La ciencia no solo explica el mundo: también lo define. Históricamente controlada por voces masculinas, ha dejado fuera otras formas de ver, sentir y pensar. Recuperar la participación de las mujeres en la producción del conocimiento es una tarea urgente y profundamente política: se trata de disputar el lenguaje, los sentidos y el poder de imaginar futuros posibles.
La ciencia no es solo una herramienta de conocimiento: es también una forma de poder. Como señala Villarmea-Requejo (1999), constituye la principal fuente desde la que construimos el mundo, y por eso tiene la capacidad de definir la realidad. Esto convierte al conocimiento científico en una herramienta política.
La histórica invisibilización de las mujeres en la ciencia ha generado un profundo desequilibrio de poder que se reproduce tanto en la esfera académica como en la vida cotidiana.
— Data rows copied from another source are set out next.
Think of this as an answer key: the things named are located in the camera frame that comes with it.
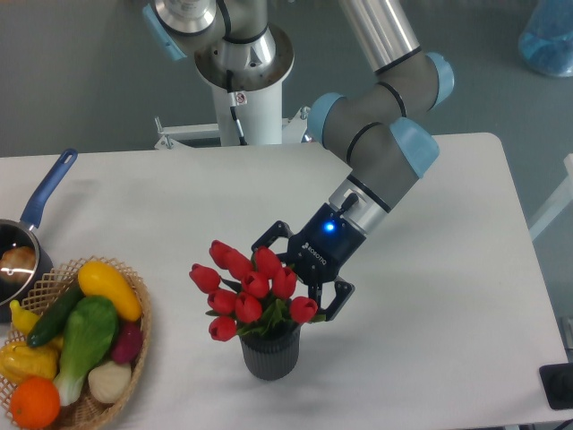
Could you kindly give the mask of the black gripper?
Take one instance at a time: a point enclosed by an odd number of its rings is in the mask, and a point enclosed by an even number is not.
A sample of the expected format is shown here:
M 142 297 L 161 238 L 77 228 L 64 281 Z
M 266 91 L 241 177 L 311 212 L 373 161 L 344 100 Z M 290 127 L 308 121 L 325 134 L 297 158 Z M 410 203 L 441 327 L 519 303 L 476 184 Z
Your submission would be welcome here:
M 330 322 L 336 318 L 355 292 L 355 285 L 340 278 L 338 273 L 365 235 L 324 203 L 294 235 L 285 221 L 277 220 L 251 246 L 251 261 L 260 247 L 270 248 L 278 239 L 287 243 L 286 264 L 292 265 L 296 275 L 307 288 L 308 297 L 318 306 L 312 323 Z M 334 297 L 323 307 L 323 283 L 330 282 Z

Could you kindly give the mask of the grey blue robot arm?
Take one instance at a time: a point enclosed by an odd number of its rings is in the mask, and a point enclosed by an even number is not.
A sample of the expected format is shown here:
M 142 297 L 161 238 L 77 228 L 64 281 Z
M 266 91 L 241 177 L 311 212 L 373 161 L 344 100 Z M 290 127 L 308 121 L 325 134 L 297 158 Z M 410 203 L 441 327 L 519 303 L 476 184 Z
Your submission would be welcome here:
M 341 9 L 376 77 L 358 99 L 337 93 L 310 107 L 304 134 L 344 161 L 350 174 L 298 233 L 275 223 L 258 240 L 287 240 L 282 254 L 309 297 L 336 295 L 319 309 L 332 320 L 354 292 L 341 267 L 438 158 L 437 142 L 414 116 L 452 92 L 454 74 L 426 53 L 397 1 L 344 1 Z M 191 57 L 211 87 L 220 143 L 280 144 L 286 139 L 282 83 L 294 63 L 286 33 L 269 21 L 263 1 L 150 1 L 143 17 L 174 60 Z
Como advierte Sanz (1990), los saberes androcéntricos no solo organizan la producción científica, sino también las relaciones sociales, los estereotipos, las emociones y hasta los placeres.
En palabras de Villarmea-Requejo (1999, p.223):
“El debate científico es también la lucha por el lenguaje y los significados que adquirirán valor de conocimiento público en el futuro.”
Por eso es urgente que las mujeres intervengan en la creación de las historias desde las cuales se va a interpretar y construir la realidad.